Lily se enderezó y se echó hacia atrás un mechón de cabello. Poco después refirió con voz baja, pero clara:

—Le diré la verdad, monsieur Poirot, pues ya veo que sería absurdo pretender disimulársela. Mi verdadero nombre es Lily Naylor, v Humphrey es mi único hermano. Hace años, cuando estuvo en África, descubrió una mina de oro, o mejor dicho descubrió la presencia de oro en sus alrededores. No puedo explicarle el hecho con detalles porque no entiendo de tecnicismos, pero he aquí lo que sé:

»El descubrimiento parecía ser de tanta importancia que Humphrey vino a Inglaterra como portador de varias cartas para sir Ruben Astwell, al que confiaba interesar en el asunto. Ignoro los pormenores, pero sé que sir Ruben envió a África a un perito. Sin embargo, dijo después a mi hermano que el informe del buen señor era desfavorable y que se había equivocado. Mi hermano volvió más adelante a África con una expedición, pero pronto no recibimos noticias, por lo que se creyó que él y el grueso de la expedición habrían perecido en el interior.

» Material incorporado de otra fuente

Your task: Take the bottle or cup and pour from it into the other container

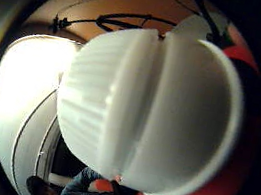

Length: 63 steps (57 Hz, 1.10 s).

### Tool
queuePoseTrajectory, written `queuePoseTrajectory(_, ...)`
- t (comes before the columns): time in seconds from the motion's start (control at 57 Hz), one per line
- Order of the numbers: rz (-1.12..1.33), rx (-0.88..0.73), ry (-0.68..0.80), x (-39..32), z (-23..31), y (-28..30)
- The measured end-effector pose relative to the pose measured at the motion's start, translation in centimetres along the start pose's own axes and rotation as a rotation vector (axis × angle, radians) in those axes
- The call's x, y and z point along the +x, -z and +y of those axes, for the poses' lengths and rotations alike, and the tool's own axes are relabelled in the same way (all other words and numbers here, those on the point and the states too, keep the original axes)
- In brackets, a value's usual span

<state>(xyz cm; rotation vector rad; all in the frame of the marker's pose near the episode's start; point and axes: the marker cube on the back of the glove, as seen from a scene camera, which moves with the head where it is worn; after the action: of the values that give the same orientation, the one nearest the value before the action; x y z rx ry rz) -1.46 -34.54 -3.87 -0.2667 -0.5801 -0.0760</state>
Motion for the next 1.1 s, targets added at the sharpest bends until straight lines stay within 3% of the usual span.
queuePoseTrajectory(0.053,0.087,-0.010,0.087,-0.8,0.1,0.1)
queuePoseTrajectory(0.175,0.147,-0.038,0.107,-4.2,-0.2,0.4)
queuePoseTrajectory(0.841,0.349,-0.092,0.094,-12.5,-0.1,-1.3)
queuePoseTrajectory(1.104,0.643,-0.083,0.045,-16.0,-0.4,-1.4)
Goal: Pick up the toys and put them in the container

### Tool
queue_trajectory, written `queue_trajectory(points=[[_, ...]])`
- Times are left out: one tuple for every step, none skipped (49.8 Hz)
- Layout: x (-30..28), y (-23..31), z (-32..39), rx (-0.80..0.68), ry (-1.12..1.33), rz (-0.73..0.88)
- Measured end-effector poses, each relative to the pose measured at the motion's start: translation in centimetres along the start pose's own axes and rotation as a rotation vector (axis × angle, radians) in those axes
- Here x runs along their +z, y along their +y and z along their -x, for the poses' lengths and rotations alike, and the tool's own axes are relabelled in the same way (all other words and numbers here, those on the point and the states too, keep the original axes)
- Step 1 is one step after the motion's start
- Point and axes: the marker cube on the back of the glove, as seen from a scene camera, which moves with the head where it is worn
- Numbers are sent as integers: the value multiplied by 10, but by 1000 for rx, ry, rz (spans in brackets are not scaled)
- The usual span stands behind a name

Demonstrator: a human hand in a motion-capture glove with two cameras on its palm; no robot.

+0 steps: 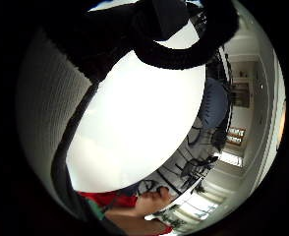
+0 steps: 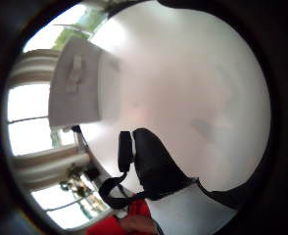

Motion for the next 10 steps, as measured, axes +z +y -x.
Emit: queue_trajectory(points=[[0, 1, 1, -2, -7, 0], [-1, 3, 1, -3, -13, 0], [-2, 4, 1, -5, -18, -1], [-2, 4, 1, -6, -21, -3], [-3, 4, 1, -6, -24, -4], [-4, 3, 0, -7, -26, -6], [-5, 2, -1, -6, -27, -8], [-6, 0, -2, -5, -28, -11], [-6, -1, -3, -3, -27, -14], [-7, -2, -4, -2, -27, -16]])
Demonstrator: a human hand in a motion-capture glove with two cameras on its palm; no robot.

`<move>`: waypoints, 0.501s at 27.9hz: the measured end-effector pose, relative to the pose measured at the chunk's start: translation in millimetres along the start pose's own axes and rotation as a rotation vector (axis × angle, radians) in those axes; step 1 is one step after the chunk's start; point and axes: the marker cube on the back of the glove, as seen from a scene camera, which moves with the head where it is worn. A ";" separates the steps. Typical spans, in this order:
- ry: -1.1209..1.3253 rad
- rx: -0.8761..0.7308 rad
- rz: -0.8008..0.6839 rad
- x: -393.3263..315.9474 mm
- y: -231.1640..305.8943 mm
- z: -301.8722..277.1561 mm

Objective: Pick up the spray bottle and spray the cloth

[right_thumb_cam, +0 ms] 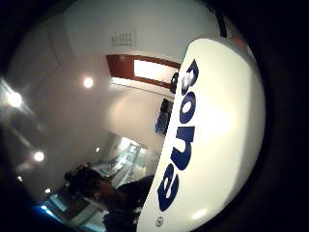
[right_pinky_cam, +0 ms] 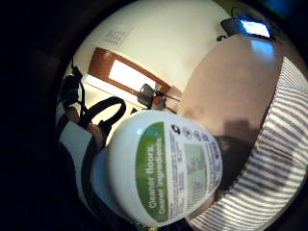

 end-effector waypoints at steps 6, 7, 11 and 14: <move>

»Poco más tarde se formaba una Compañía explotadora de los yacimientos auríferos de Mpala. Al regresar mi hermano a Inglaterra se empeñó en que dichos yacimientos eran los mismos que él había descubierto, pero de sus averiguaciones se desprendía que sir Ruben no tenía nada que ver con aquella Compañía y que sus directores habían descubierto por sí mismos la mina.

»El asunto afectó tantísimo a mi hermano que se consideró desgraciado y cada vez se tornaba más violento. Los dos estábamos solos en el mundo, monsieur Poirot, y cuando fue imprescindible que yo me ganara la vida concebí la idea de ocupar un puesto en esta casa. Una vez dentro de ella me dediqué a averiguar si existía en realidad alguna relación entre sir Ruben y los yacimientos auríferos de Mpala. Por razones muy comprensibles oculté al venir aquí mi verdadero apellido y confieso, sin rubor, que me serví de referencias falsas porque había tantas aspirantes a este cargo y con tan buenas calificaciones (algunas eran superiores a las mías) que... bueno, monsieur Poirot, simulé una bonita carta de la duquesa de Perthsire, que yo sabía acababa de marcharse a América, convencida de que el nombre de la duquesa produciría su efecto en el espíritu de lady Astwell. Y no me engañaba, porque me tomó en el acto a su servicio.

»Desde entonces he sido espía, cosa que detesto, pero sin éxito hasta hace poco. Sir Ruben no era hombre capaz de revelar sus secretos, ni de hablar a tontas y a locas de sus negocios, pero mister Víctor Astwell era menos reservado y a juzgar por lo que me dijo empecé a creer que después de todo no andaba Humphrey tan descaminado. Mi hermano estuvo aquí hace quince días, antes de cometerse el crimen, y fui a verle en secreto. Al saber las cosas que decía mister Víctor Astwell se excitó mucho y me dijo que estábamos sobre la verdadera pista.

»Mas a partir de aquel día las cosas adquirieron un giro desfavorable para nosotros; alguien me vio salir a hurtadillas y fue con el cuento a sir Ruben, que, receloso, investigó lo de mis referencias y averiguó pronto el hecho de que habían sido falsificadas. La crisis se produjo el día del crimen. Yo creo que imaginó que yo andaba tras las joyas de su mujer. De todos modos no tenía intención de permitir que yo continuase por más tiempo en
Mon Repos
, aunque accedió a no denunciarme por falsificación de los informes. Lady Astwell se puso valientemente de mi parte y le hizo frente durante toda la entrevista.